Columbine and Matters of Religion -- Martin E. Marty

By no means are the returns all in on the Littleton, Colorado, killings

By Martin E. Marty|May 17, 1999

By no means are the returns all in on the Littleton, Colorado, killings. The name of the high school, "Columbine," is likely to become a code word for a trauma, just as "Assassinations" and "Space Shuttle Challenger disaster" and "Laramie" and "Pearl Harbor" and "Jonestown" and "Waco" and "Heaven's Gate" have become.

Each of those words in quotation marks condenses and represents an effort to capture a complex phenomenon and to make it available for exegesis and interpretation by all sorts of citizens.

What they all have in common is that religion--was it "a private affair" in Littleton?--becomes very public and central to all interpreting. An individual assassin's bullet changes the course of history and lets the irrational rule. So the nation turns to rituals of mourning and rites at which citizens set resolves. And the voices of faith speak up.

"Columbine" has represented a field day, albeit a killing-field day, for critics and analysts on all the fronts of faith. We reach to our extensive clipping files to recall a few themes: Some critics have derided the "grief counseling" profession for pseudocounsel that does not go deep enough. Where are the priests and confessors, the preachers who will help people cope with tragedy?

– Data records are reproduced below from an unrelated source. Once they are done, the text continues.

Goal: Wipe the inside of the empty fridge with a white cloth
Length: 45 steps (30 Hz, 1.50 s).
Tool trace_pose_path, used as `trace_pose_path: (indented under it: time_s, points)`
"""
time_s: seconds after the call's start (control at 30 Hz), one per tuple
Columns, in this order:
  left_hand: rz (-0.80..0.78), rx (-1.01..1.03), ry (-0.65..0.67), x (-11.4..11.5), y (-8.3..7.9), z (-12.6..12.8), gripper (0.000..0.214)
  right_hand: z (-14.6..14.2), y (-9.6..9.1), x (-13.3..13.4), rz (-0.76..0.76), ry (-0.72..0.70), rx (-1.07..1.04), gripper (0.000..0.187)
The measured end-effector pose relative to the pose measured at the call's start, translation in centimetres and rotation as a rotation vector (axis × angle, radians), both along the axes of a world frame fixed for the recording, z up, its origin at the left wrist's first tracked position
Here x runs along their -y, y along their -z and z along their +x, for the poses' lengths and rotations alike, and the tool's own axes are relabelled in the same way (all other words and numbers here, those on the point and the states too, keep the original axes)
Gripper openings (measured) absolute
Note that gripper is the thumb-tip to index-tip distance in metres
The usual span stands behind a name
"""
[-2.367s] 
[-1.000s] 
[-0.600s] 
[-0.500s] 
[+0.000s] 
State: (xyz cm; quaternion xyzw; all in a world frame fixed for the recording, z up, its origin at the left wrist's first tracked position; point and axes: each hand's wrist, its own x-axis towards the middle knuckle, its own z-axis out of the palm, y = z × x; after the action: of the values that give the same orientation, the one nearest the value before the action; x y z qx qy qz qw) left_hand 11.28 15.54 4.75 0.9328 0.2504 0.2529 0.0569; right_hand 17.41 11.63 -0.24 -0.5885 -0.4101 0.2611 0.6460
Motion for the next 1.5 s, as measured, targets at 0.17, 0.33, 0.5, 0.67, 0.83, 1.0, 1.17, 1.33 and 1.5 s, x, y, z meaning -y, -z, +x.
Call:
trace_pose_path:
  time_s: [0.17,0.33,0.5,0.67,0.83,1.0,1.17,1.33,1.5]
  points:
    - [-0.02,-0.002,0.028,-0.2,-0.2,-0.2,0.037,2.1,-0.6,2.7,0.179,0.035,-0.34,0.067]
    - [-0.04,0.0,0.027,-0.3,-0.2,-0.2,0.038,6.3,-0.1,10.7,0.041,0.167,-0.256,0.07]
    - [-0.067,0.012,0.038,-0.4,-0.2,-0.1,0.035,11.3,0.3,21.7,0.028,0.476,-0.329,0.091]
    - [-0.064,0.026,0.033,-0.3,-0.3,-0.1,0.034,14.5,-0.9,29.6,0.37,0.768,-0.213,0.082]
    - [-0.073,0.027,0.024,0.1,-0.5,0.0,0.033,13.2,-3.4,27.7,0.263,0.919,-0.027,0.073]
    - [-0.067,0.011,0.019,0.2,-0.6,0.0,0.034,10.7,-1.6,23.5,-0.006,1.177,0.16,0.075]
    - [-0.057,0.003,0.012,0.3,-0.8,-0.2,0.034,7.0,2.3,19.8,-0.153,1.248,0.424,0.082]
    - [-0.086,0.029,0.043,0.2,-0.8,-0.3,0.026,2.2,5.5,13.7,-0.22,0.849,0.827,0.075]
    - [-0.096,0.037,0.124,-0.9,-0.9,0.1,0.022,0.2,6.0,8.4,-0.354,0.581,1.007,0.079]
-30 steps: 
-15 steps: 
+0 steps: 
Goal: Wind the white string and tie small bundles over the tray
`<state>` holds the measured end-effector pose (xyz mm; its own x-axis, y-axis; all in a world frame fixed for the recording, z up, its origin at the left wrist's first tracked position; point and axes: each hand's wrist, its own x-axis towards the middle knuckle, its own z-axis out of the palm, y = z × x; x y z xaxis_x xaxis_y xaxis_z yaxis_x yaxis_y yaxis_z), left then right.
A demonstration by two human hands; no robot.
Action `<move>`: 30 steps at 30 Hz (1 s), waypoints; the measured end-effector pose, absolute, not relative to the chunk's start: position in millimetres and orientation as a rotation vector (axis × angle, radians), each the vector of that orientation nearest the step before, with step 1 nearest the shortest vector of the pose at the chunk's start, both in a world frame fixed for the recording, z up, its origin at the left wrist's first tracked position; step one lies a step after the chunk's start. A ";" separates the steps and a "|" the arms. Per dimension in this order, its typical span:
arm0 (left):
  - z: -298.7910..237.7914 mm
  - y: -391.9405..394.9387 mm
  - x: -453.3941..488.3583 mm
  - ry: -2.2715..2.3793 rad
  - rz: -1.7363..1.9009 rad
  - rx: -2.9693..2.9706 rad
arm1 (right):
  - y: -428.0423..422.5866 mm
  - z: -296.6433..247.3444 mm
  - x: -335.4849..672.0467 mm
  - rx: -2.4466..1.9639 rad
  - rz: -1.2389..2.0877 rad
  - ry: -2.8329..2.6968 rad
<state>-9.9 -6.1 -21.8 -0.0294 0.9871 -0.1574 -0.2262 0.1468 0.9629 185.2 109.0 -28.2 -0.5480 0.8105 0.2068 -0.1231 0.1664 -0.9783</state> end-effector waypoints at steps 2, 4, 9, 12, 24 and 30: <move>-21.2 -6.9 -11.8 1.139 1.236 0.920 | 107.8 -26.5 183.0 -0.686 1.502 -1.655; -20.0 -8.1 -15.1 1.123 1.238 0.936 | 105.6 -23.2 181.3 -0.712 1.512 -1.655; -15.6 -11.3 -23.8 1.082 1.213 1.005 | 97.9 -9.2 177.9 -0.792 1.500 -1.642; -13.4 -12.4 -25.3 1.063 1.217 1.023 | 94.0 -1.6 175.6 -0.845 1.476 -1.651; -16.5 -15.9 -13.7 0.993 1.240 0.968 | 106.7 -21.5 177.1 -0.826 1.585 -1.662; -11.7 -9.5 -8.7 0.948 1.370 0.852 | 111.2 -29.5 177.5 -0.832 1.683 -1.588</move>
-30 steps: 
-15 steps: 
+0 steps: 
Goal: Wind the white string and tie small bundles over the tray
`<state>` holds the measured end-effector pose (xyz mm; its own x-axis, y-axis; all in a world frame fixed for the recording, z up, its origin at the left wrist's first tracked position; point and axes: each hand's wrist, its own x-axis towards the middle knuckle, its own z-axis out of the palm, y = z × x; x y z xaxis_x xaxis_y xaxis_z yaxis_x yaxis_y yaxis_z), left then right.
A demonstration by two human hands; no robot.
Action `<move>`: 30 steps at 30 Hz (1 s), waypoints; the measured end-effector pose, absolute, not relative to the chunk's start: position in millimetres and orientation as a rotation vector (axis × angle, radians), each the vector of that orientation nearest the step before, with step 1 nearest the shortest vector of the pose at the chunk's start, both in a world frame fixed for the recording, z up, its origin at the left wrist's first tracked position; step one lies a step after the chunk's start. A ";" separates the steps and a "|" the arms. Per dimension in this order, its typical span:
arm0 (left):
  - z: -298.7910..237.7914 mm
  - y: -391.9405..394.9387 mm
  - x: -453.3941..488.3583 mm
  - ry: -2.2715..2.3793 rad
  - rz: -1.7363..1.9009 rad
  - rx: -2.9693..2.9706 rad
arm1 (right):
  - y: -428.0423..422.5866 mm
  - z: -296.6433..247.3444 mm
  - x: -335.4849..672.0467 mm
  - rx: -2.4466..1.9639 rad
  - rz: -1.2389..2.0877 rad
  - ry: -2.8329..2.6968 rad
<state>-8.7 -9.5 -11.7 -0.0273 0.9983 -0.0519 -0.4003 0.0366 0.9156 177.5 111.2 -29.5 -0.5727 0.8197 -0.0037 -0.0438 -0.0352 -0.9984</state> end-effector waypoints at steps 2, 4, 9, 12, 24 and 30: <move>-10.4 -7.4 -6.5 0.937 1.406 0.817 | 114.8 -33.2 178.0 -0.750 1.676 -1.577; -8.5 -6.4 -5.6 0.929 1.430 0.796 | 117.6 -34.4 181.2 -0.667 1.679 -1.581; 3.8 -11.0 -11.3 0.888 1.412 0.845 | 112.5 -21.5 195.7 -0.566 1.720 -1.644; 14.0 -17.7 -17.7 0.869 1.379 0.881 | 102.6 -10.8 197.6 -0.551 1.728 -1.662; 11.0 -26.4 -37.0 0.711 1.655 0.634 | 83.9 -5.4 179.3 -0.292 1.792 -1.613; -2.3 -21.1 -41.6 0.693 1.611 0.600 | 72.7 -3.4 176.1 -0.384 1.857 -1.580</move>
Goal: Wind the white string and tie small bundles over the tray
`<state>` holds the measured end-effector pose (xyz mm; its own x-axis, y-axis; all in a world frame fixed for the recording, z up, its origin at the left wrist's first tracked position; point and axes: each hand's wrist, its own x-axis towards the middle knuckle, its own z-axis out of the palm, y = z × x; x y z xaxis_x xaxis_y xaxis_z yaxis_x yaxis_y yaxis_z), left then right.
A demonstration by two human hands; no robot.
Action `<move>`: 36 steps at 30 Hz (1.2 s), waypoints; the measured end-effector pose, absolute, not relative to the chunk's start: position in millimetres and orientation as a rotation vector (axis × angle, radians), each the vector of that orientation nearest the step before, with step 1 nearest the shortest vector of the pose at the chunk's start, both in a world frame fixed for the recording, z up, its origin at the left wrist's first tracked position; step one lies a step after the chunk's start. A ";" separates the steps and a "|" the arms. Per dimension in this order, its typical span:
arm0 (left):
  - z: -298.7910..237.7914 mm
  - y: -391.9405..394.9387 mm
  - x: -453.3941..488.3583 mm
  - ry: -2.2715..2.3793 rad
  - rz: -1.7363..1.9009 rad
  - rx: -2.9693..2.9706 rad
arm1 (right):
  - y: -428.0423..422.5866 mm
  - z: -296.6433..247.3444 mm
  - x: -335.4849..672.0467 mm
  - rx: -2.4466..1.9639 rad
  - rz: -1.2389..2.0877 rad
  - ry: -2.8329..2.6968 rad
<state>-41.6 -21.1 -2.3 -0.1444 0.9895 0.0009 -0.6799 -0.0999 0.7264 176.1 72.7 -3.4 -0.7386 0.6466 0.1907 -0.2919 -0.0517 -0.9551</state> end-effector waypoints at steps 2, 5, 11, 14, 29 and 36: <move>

There have been ugly incidents in which citizens at Littleton have attacked the placing of two crosses for the killers alongside those representing victims. Debate rages: who gives whom the right to decide what the divine disposition of such murderous souls should be? Even suburban evangelical sanctuary architecture and appointments provoke debate. Are they soulless? Or does the lack of traditional symbols in them help them welcome others?

Church and state arguments, of course, have raged. Did State of Colorado funds go into the support and subsidy of worship that celebrates a particular religious tradition? (All religious tradition ends up being somehow particular.)

At the moment, we hear most frequently that the faiths do best at reteaching a culture that there are dense black holes of evil, embodied in the last acts of the killers. Does the secular world have a language to deal with such evil? Ask that question and another comes: does the religious world also have a language to do more than notice such evil? Resolve these debates as we will, their very presence suggests how much unfinished business remains in this religiously pluralistic society.

As the various interpreting factions fight to a draw, it is tempting to let the debates concentrate only on issues of gun control, the blaming or nonblaming of parents, and other political and psychological themes. But the theological remain, to plague and inspire much of the public.